Okay, let me jump into the original issues.

> I still haven't found the right kernel for my main server, but I did some
> preliminary experiments today, with 3.19.8-ckt5 (an ubuntu kernel).

I backported the latest f2fs into 3.19 here.

http://git.kernel.org/cgit/linux/kernel/git/jaegeuk/f2fs.git/log/?h=linux-3.19

You can build f2fs by linking the following f2fs source codes into your base
ubuntu 3.19.8-ckt5.

- fs/f2fs/*
- include/linux/f2fs_fs.h
- include/trace/events/f2fs.h

> After formatting a 128G partition with "mkfs.f2fs -o1 -s128 -t0", I got
> this after mounting (kernel complained about missing extent_cache in my
> kernel version):
> 
>    Filesystem                Size  Used Avail Use% Mounted on
>    /dev/mapper/vg_test-test  128G   53G   75G  42% /mnt
> 
> which give sme another quetsion - on an 8TB disk, 5% overprovision is
> 400GB, which sounds a bit wasteful. Even 1% (80GB) sounds a bit much,
> especially asI am prepared to wait for defragmentation, if defragmentation
> works well. And lastly, the 53GB used on a 128GB partition looks way too
> conservative.

Right, so I wrote a patch to resolve this issue.

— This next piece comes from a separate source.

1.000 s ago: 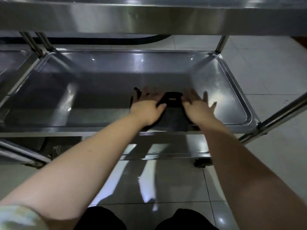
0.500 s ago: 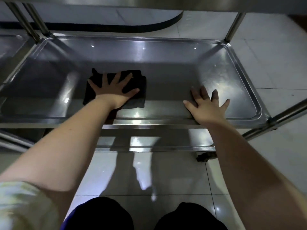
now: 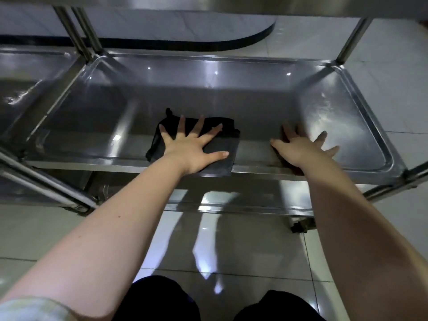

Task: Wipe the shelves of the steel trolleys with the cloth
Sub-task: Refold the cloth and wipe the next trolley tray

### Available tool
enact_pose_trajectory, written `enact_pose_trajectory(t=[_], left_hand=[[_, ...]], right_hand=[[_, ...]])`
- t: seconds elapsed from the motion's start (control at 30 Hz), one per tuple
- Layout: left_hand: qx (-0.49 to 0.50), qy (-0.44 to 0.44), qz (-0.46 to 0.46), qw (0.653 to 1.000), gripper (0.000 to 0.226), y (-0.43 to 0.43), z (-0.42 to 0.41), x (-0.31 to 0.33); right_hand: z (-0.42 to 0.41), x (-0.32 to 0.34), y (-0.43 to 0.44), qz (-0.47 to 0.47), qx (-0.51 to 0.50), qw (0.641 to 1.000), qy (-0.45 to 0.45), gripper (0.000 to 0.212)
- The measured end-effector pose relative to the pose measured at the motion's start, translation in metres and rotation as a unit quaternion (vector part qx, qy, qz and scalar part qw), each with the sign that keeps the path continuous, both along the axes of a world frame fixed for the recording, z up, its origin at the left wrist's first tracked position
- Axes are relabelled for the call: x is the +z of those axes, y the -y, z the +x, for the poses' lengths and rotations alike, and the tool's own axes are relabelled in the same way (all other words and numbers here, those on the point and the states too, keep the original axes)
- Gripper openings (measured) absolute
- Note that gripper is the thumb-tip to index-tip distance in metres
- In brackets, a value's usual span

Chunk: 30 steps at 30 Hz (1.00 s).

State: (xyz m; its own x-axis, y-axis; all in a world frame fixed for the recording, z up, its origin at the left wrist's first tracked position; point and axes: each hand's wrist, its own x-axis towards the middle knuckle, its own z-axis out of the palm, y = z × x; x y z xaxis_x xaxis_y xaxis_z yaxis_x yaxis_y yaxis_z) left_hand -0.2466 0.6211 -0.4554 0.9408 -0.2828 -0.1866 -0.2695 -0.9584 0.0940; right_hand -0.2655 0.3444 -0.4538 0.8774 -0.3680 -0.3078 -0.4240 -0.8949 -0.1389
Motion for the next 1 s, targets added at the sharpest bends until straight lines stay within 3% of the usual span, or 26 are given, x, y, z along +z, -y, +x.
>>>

http://git.kernel.org/cgit/linux/kernel/git/jaegeuk/f2fs-tools.git

You can find this patch which set the best overprovision ratio automatically.

  mkfs.f2fs: set overprovision size more precisely

> 
> I immediately configured the fs with these values:
> 
>    echo 500 >gc_max_sleep_time
>    echo 100 >gc_min_sleep_time
>    echo 800 >gc_no_gc_sleep_time
> 
> Anyways, I write it until disk was 99% utilizied according to
> /sys/kernel/debug/f2fs/status, at which write speed crawled down to 1-2MB/s.
> 
> I deleted some "random" files till utilisation was at 38%, then waited
> until there was no disk I/O (disk went into standby, which indicates that
> it has flushed its internal transaction log as well).
> 
> When I then tried to write a file, the writer (rsync) stopped after ~4kb, and
> the filesystem started reading at <2MB/s and wriitng at <2MB/s for a few
> minutes. Since I didn't intend this to test very well (I was looking mainly
> for a kernel that worked well with the hardware and drives), I didn't make
> detailed notes, but basically, "LFS:" increased exactly with the writing
> speed.
> 
> I then stopped writing, after which the fs wrote (but did not read) a bit
> longer at this speed, then became idle, disk went into standby again.
> 
> The next day, I mounted it, and now I will take notes. Initial status was:
> 
>    http://ue.tst.eu/e2ea137a6b87fd0e43446b286a3d1b19.txt
> 
> The disk woke up and started reading and writing at <1MB/s:
> 
>    http://ue.tst.eu/a9dd48428b7b454f52590efeea636a27.txt
> 
> At some point, you can see that the disk stopped reading, that's when I
> killed rsync. rsync also transfers over the net, and as you can see, it
> didn't maange to transfer anything. The read I/O is probably due to rsync
> reading the filetree info.
> 
> A status snapshot after killing rsync looks like this:
> 
>    http://ue.tst.eu/211fc87b0b43270e4b2ee0261d251818.txt

Here, the key clue is the number of CP calls, which increased enormously.
So, I did some test which filled up with data and take a look at what happened
in the last minutes.
In my case, I could have seen that a lot of checkpoints were triggered by
f2fs_gc even though there was nothing to gather garbages.
I suspect that's the exact corner case where the performance goes down
dramatically.

In order to resolve that issue, I made a patch:
  f2fs: skip checkpoint if there is no dirty and prefree segments
Note that, the backported f2fs should have this patch too.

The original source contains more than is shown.